## [Problem requirements]
Print a faithful copy of the data below, word for word, with the pictures left out.

## [Data block]
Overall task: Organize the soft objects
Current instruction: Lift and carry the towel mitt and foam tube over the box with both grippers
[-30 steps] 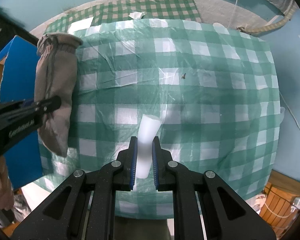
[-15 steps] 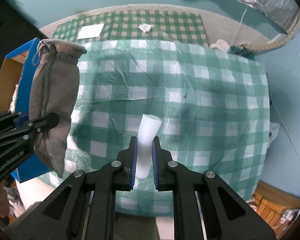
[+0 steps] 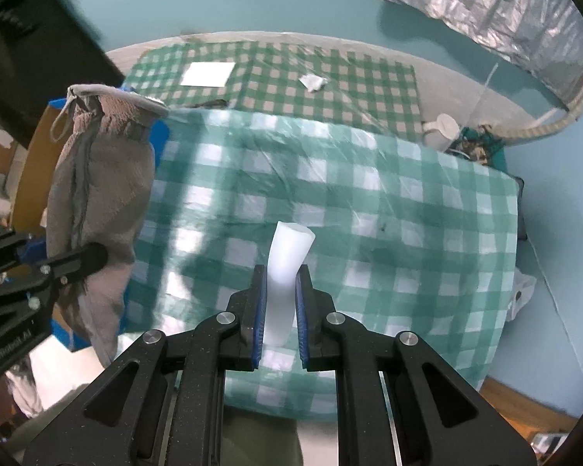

## [Result for this task]
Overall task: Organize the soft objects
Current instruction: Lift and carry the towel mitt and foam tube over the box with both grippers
[-30 steps] 
[-15 steps] 
[+0 steps] 

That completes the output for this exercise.